What the task requires
Only one stretch of the data below should be repeated: the lines from the line containing "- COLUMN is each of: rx" through the line containing "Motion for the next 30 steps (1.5", inclusive, exactly as they are.

Stored items:
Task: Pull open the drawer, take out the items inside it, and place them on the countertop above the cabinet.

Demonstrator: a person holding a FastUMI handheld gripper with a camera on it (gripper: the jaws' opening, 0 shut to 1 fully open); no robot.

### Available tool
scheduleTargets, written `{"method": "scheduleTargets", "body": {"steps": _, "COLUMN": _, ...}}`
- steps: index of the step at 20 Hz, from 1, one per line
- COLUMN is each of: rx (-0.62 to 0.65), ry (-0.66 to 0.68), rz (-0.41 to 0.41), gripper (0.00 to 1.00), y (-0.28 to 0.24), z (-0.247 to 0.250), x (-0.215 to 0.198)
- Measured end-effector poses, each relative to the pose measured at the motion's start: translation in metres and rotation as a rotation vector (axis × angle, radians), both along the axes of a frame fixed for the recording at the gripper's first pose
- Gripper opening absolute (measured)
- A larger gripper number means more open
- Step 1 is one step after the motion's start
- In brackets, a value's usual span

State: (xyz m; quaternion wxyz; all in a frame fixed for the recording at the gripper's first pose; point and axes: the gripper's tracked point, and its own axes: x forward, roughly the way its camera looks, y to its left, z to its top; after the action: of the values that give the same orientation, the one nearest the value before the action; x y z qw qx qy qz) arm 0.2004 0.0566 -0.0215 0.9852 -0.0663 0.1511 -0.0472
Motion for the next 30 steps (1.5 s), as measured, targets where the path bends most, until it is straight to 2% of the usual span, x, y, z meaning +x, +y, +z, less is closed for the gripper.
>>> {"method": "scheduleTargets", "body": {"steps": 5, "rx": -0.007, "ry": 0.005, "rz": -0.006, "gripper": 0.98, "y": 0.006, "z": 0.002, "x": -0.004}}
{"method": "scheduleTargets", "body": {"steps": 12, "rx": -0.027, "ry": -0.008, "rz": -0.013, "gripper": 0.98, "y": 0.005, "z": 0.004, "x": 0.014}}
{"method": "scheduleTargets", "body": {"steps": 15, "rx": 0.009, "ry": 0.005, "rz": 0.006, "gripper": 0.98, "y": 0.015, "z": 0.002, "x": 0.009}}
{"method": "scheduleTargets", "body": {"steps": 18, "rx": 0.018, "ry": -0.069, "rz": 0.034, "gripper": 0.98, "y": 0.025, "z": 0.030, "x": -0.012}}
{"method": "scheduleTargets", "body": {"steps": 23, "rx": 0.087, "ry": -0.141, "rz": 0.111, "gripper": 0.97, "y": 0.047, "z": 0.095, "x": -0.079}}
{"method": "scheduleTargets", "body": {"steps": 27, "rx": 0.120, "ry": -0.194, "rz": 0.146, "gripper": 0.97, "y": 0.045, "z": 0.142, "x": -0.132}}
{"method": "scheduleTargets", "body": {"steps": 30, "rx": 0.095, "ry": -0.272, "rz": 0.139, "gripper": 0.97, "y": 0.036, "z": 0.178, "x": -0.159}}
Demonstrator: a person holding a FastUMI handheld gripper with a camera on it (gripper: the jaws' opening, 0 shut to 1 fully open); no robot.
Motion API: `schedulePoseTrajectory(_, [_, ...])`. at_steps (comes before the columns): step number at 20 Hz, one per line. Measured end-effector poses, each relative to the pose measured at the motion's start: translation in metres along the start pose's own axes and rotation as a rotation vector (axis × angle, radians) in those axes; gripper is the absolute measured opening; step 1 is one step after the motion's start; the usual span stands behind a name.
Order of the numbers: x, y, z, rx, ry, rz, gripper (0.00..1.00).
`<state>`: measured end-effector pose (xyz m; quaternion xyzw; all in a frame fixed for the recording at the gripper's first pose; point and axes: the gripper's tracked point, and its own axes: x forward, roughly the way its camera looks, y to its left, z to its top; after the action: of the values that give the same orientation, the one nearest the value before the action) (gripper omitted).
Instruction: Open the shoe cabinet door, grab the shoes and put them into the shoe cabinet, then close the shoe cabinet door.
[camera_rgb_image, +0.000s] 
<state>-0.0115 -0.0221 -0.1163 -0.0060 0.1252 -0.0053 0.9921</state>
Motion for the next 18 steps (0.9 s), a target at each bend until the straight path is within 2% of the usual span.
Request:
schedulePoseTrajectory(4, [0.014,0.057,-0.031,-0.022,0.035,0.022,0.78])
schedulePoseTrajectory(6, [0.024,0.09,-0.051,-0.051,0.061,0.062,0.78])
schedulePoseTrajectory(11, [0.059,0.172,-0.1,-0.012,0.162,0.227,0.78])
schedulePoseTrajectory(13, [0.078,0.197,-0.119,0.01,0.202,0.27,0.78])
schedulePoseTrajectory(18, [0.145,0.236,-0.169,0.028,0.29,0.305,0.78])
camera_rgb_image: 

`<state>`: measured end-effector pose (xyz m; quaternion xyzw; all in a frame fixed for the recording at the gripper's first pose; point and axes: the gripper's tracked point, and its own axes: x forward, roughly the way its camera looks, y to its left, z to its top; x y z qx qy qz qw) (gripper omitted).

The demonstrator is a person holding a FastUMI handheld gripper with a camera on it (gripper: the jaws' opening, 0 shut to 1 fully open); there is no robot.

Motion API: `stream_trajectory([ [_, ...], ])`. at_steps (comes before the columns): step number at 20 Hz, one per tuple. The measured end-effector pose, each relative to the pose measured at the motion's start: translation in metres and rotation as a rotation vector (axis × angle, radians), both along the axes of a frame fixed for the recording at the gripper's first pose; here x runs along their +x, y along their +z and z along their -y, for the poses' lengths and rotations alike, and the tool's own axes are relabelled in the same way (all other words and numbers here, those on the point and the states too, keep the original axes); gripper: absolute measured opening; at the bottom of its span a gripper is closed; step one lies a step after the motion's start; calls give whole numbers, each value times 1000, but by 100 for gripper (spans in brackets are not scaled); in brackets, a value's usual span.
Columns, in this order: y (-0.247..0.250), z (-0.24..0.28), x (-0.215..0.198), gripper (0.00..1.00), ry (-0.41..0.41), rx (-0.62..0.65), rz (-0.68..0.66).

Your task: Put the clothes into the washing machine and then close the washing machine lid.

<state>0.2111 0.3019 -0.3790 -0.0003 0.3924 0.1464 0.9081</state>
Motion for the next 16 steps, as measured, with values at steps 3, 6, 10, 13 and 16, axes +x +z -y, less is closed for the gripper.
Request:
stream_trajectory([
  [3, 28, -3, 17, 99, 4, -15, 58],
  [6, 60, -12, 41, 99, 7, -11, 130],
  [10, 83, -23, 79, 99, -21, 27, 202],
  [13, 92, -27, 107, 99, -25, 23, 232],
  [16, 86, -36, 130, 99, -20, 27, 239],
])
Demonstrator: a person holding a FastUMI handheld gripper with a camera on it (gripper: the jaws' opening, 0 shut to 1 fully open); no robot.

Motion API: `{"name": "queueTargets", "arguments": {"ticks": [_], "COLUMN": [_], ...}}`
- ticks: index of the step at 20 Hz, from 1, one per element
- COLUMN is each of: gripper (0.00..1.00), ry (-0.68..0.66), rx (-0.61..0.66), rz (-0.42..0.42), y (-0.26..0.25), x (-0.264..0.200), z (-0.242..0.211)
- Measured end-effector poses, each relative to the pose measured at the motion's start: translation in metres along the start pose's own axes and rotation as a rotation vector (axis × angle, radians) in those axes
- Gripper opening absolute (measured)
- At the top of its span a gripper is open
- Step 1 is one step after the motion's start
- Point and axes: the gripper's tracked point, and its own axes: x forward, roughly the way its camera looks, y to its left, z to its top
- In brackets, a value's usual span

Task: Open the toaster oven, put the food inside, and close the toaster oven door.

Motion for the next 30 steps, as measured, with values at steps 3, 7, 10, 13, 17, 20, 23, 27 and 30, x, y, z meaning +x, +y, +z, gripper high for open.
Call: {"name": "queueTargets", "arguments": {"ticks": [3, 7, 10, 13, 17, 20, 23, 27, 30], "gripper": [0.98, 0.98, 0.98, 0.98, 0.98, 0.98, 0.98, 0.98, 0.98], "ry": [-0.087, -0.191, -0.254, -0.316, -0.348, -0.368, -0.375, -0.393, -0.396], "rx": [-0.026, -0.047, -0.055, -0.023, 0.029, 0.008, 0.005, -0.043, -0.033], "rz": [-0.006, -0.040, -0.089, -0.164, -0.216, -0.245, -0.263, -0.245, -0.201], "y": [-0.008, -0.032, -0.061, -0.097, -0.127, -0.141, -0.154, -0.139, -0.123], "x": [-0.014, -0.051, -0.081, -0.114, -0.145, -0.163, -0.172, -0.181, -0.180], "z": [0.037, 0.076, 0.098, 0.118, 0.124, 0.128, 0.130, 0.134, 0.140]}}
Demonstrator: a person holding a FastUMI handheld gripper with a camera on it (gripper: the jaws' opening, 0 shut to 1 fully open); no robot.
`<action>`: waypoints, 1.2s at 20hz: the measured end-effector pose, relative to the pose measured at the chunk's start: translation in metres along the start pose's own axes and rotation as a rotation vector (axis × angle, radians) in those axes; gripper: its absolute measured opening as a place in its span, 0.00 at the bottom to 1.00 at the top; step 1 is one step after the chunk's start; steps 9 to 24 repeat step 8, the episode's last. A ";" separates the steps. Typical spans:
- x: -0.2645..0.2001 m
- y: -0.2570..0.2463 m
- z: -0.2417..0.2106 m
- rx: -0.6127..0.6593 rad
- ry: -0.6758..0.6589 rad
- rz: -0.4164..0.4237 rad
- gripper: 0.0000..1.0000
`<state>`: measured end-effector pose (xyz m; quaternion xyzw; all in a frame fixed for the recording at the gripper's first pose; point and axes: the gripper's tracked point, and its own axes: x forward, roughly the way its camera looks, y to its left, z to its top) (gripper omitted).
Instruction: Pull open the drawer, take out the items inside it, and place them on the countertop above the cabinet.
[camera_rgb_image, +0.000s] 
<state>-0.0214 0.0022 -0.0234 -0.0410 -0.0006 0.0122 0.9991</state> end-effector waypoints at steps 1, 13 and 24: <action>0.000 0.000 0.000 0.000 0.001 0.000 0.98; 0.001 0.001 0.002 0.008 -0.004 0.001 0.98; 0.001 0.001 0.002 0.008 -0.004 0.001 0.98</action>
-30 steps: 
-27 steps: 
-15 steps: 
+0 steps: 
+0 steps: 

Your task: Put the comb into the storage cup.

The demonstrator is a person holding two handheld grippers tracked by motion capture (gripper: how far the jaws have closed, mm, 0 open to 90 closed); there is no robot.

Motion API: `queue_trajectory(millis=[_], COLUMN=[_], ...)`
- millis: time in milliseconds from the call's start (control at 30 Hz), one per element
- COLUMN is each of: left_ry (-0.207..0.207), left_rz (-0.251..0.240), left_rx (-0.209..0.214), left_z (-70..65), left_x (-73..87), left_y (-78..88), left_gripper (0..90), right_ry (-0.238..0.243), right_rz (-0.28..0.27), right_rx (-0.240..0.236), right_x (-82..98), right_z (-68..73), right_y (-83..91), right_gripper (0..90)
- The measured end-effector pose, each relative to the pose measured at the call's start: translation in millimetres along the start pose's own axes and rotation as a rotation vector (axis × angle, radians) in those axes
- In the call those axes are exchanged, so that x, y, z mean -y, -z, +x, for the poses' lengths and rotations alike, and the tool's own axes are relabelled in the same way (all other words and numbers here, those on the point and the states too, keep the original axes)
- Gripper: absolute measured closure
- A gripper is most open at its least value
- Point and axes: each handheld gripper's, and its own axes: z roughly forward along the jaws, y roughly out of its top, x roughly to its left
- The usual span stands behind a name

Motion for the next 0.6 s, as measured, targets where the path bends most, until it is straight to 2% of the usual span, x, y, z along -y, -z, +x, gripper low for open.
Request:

Exercise response
- COLUMN is each of: rx (-0.62 to 0.65), ry (-0.66 to 0.68), rz (-0.41 to 0.41), gripper (0.00 to 1.00), y (-0.28 to 0.24), z (-0.247 to 0.250), x (-0.215 to 0.198)
- Measured end-effector poses, each relative to the pose measured at the motion's start: translation in metres and rotation as a rotation vector (axis × angle, radians), both along the axes of a frame fixed for the recording at the gripper's first pose
- Gripper opening absolute (measured)
- A larger gripper number means more open
- Step 1 is one step after the motion's start
- In brackets, a value's usual span

State: (xyz m; quaternion wxyz; all in a frame fixed for the recording at the gripper's first pose; point and axes: the gripper's tracked point, and its own axes: x forward, roughly the way its camera looks, y to its left, z to its top; after the action: of the values that give the same orientation, the one nearest the value before the action; x y z qw qx qy qz) arm 0.2004 0.0566 -0.0215 0.9852 -0.0663 0.1511 -0.0472
Motion for the next 30 steps (1.5 s), as measured, targets where the path bends most, until it is straight to 2% of the usual span, x, y, z meaning +x, +y, +z, less is closed for the gripper.

Nothing further is needed for the answer.